15418_mesh_project

The Application of CUDA and openMPI in Mesh Simplification

Alejandro Gonzalez Lazaro (alejand2) and Majd Almudhry (malmudhr)

SUMMARY:

We will implement the mesh simplification algorithm by Michael Garland and Paul Heckbert on the GHC machines’ multicore processors and GPUs. The two implementations require different strategies that we will compare in this paper.

Meshes

Credit: https://github.com/CMU-Graphics/Scotty3D/blob/main/assignments/A2/simplify.md

BACKGROUND:

The project is about using a mesh simplification algorithm developed at CMU by Michael Garland and Paul Heckbert. From the 15462 assignment, the pseudo code for the algorithm looks like the following:

Compute quadrics (a matrix whose details are in the webpage listed in the resources) for each face.
Compute an initial quadric for each vertex by adding up the quadrics at all the faces touching that vertex.
For each edge, create an Edge_Record (a data structure) and add it to one global queue.
Until a target number of triangles is reached, collapse the best/cheapest edge (as determined by the queue) and set the quadric at the new vertex to the sum of the quadrics at the endpoints of the original edge.

Here we will go over some of the key parts of this algorithm.

Key data structures: The Halfedge Mesh data structure is made up of lists of the following 4 different Elements.
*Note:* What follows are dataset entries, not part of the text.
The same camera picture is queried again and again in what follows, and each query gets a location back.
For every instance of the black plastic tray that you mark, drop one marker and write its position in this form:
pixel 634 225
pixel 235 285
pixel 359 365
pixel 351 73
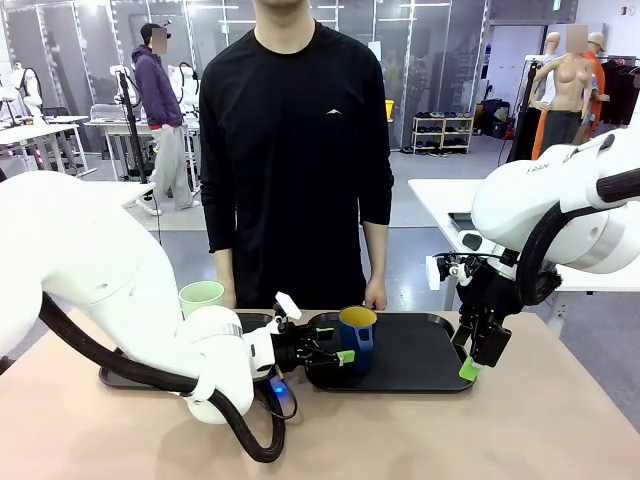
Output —
pixel 415 350
pixel 250 319

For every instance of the black tripod stand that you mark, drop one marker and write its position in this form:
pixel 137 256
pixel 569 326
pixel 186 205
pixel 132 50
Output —
pixel 134 130

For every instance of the person's right hand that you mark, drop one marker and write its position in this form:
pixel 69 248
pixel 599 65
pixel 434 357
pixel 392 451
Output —
pixel 230 299

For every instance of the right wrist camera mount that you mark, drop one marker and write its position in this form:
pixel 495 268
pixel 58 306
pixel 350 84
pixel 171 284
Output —
pixel 433 272

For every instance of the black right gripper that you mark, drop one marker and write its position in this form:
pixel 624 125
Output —
pixel 490 295

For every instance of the white shoe rack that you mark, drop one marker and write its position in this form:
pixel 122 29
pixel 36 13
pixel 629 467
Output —
pixel 442 132

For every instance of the blue mug yellow inside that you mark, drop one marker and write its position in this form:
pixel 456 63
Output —
pixel 350 340

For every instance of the white background desk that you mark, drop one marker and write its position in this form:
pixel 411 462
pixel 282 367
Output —
pixel 35 132

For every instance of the white background workbench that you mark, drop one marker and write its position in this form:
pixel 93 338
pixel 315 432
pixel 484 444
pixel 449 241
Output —
pixel 110 125

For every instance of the person's left forearm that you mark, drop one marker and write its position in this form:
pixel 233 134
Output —
pixel 376 250

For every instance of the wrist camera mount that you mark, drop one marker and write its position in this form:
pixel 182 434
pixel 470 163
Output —
pixel 289 304
pixel 433 272

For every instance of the yellow bin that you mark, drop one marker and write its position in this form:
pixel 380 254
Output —
pixel 388 110

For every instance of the person's right forearm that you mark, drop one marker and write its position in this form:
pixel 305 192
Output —
pixel 225 270

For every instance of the tall pale green cup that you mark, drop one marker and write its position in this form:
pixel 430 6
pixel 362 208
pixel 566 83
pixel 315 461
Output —
pixel 200 300

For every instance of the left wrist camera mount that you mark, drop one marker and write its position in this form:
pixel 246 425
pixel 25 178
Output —
pixel 289 304

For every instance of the person in black shirt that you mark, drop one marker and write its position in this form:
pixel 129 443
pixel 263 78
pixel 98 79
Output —
pixel 295 150

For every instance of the large white table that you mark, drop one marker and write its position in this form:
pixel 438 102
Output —
pixel 440 200

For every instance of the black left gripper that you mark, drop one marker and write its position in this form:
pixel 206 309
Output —
pixel 290 350

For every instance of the person in purple hoodie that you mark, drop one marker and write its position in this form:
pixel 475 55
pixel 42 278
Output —
pixel 160 100

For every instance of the person's left hand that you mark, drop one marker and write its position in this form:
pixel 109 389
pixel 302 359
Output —
pixel 376 295

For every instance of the mannequin in orange clothes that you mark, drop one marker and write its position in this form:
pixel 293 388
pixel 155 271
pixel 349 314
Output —
pixel 595 75

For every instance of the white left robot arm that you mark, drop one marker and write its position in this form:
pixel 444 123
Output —
pixel 75 250

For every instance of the rack of black clothes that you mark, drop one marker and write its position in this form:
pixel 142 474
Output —
pixel 620 90

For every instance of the white side table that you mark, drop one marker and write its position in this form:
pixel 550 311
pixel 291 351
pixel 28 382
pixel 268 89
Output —
pixel 140 190

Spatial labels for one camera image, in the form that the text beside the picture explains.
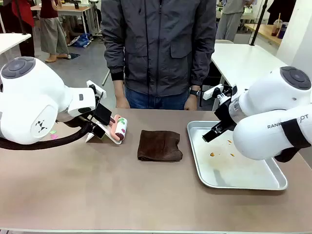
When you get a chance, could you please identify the person's right hand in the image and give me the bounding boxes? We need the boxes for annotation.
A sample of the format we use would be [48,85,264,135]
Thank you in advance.
[116,94,131,109]

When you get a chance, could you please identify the person in red coat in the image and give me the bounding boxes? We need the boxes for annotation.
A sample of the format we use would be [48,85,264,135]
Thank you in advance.
[0,0,36,58]

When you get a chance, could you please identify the person in grey clothes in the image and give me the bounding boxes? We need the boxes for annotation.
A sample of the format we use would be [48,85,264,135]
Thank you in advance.
[215,0,245,42]

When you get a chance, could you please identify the black thin pole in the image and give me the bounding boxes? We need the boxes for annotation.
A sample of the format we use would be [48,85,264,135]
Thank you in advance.
[13,0,28,36]

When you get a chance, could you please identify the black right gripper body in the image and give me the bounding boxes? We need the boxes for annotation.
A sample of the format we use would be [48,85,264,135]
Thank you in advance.
[214,97,241,128]

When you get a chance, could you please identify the person in black clothes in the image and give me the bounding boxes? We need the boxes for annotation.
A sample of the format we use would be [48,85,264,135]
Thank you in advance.
[266,0,297,25]

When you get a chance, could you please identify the white folded roller stand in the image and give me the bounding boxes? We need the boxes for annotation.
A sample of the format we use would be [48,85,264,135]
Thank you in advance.
[85,123,122,146]

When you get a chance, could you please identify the black arm cable sleeve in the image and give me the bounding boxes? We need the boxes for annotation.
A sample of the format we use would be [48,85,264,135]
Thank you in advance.
[274,118,312,163]
[0,116,95,151]

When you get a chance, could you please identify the black right arm cable sleeve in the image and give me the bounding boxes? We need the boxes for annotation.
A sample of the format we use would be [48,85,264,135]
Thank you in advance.
[274,118,312,163]

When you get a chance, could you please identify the blue jeans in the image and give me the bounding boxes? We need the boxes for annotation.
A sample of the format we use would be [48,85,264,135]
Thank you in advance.
[124,86,191,110]

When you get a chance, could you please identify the silver metal tray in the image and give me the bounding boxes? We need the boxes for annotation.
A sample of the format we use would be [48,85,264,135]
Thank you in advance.
[187,120,289,191]

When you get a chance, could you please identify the person's right forearm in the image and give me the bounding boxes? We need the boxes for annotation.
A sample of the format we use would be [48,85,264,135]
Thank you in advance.
[113,80,126,96]

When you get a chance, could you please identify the large white table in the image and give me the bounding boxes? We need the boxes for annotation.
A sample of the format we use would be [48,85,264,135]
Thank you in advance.
[211,43,293,112]

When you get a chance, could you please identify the wooden background desk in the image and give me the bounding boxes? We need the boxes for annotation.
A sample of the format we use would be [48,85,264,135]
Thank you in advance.
[30,5,93,35]

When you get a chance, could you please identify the blue bag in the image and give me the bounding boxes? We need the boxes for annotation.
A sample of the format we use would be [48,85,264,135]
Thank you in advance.
[70,33,92,48]

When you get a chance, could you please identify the blue cup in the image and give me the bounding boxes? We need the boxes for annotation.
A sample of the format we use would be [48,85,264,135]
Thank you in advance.
[277,22,289,39]

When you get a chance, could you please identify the person in grey skirt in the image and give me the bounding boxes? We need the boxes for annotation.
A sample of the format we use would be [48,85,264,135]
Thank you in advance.
[39,0,71,63]

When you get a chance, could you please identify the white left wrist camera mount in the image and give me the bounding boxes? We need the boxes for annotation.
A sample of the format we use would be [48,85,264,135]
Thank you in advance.
[86,80,107,99]

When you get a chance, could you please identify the brown cloth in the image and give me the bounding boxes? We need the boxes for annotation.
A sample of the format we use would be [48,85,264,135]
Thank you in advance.
[137,130,184,162]

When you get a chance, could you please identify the grey zip jacket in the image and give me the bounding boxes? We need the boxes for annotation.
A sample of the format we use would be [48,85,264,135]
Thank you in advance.
[100,0,217,98]

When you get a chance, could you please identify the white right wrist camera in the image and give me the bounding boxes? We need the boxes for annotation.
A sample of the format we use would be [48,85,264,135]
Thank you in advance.
[202,83,224,100]

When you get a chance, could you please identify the small white table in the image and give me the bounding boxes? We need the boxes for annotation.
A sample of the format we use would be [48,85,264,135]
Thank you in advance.
[0,33,32,56]

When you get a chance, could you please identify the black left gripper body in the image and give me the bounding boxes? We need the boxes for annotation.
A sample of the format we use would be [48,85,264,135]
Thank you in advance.
[94,103,113,125]

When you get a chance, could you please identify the wooden side desk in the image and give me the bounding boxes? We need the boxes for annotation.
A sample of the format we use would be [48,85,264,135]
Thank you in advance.
[244,23,283,46]

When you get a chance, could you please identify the red drink cup with straw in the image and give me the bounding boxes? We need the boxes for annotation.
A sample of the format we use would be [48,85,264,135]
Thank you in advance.
[272,13,284,38]

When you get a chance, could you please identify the person's left hand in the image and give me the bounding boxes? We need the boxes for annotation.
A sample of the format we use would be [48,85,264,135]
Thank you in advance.
[183,96,198,111]

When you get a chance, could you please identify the black pole with clamp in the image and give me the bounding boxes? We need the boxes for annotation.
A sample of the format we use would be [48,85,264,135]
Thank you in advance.
[249,0,269,47]

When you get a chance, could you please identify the black left arm cable sleeve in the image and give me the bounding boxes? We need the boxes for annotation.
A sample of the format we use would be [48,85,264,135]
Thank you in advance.
[0,116,95,151]

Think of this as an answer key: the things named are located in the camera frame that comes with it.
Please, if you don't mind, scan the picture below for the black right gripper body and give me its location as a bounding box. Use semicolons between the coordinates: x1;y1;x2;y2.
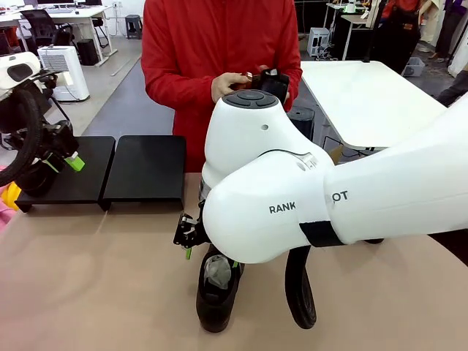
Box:
173;211;208;249

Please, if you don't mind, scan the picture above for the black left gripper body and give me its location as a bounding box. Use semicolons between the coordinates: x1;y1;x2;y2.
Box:
38;120;80;164

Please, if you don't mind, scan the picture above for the black leather buckle shoe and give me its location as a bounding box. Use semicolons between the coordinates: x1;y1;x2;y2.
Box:
195;245;245;333

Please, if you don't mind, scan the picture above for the black and brown shoe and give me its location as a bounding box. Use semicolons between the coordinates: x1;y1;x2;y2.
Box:
233;67;290;105

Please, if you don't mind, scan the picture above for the person's right forearm red sleeve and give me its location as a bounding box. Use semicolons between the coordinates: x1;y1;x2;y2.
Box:
144;69;220;110

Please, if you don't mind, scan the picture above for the person's left forearm red sleeve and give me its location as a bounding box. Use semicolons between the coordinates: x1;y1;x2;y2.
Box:
283;61;303;113

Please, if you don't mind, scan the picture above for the black flat shoe stand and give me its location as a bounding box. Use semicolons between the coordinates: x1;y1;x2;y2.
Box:
15;136;116;214
102;135;187;212

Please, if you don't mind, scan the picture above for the person's right hand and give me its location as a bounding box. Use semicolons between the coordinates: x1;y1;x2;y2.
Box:
211;72;259;104

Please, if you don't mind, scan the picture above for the white paper shoe stuffing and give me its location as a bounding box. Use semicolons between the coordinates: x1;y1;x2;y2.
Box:
203;254;233;289

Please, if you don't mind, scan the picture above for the yellow garment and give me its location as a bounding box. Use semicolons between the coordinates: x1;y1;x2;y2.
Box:
0;181;20;212

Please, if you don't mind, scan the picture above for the white air purifier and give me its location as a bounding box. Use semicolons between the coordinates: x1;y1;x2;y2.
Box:
37;45;91;102

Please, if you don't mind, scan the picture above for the pink cloth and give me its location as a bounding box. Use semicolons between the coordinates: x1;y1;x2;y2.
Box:
0;200;18;235

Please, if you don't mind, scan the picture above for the black computer tower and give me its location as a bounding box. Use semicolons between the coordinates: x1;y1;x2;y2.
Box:
76;38;99;67

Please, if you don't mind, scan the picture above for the black office chair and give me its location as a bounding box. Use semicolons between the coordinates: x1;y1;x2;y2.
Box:
20;9;76;56

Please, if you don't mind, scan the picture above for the white office desk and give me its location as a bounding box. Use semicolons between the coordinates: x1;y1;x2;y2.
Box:
0;5;115;69

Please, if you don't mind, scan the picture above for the grey plastic stool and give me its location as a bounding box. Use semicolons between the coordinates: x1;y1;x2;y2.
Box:
125;14;143;40

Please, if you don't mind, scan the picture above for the brown cardboard box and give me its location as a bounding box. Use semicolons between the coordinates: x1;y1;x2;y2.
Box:
326;145;345;165

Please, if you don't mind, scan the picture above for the black cylindrical bin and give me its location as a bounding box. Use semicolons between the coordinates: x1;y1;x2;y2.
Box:
287;105;316;143

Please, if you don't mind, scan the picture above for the person in red jacket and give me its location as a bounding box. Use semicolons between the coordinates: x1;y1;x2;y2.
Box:
140;0;303;137

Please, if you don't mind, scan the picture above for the white side table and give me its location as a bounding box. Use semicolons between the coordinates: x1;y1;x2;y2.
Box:
299;60;449;151

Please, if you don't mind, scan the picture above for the white computer case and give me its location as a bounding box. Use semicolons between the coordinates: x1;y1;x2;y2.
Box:
308;27;332;59

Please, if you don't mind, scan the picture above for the grey storage bin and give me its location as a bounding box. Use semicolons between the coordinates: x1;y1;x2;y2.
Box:
401;56;427;78

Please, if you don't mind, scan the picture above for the bystander in black apron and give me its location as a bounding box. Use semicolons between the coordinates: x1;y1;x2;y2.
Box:
380;0;421;72

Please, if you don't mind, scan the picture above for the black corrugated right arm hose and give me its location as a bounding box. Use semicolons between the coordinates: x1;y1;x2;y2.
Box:
286;244;317;330

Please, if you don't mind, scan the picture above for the black strap on arm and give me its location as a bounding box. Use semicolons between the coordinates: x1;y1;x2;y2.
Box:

Edge: contains pointers to a halfedge Fig 2: Credit: https://github.com/CMU-Graphics/Scotty3D/blob/main/assignments/A2/halfedge.md
Face: contains a pointer to a halfedge Fig 3: Credit: https://github.com/CMU-Graphics/Scotty3D/blob/main/assignments/A2/halfedge.md
Vertex: contains the position of the vertex and a pointer to a halfedge Fig 4: Credit: https://github.com/CMU-Graphics/Scotty3D/blob/main/assignments/A2/halfedge.md
Halfedge: contains corner uv and normal data and pointers to most of its connectivity in the mesh:
- A twin halfedge, a next halfedge, a vertex, an edge and a face Fig 5: Credit: https://github.com/CMU-Graphics/Scotty3D/blob/main/assignments/A2/halfedge.md
2 unordered maps
- A vertex reference to quadric matrix map
- A face reference to quadric matrix map
A priority queue of edge records where each record stores:
- A reference to an edge, its cost, and the optimal position of the new vertex that will replace it after collapse

Key Operations on Data Structures:

The Collapse Diamond structure: When we collapse an edge, the mesh area around the edge (Bolded Blue) needs to be modified. Components of the halfedge data structure marked with a red cross need to be deleted and magenta arrows represent references that need to be switched to other components.

Fig 6: Collapse Diamond

Fig 7: Collapse Diamond after Edge Collapse
Unordered Maps: For each face in the mesh, a quadric matrix needs to be computed and stored once, then for each vertex a quadric matrix is computed by summing up all the quadric matrices of the faces surrounding it. These matrices are used to compute the cost of collapsing each edge and the new optimal position for the replacing vertex. Thus, whenever a new vertex is created a new quadric matrix should also be added to this dictionary. Edge Record Priority Queue: Every time we want to collapse an edge we need to pop off one edge from the top of this queue which stores edges by cost. Then, before we collapse an edge we take out every surrounding edge’s record and place it back in the edges surrounding the new vertex that has replaced the previous edge.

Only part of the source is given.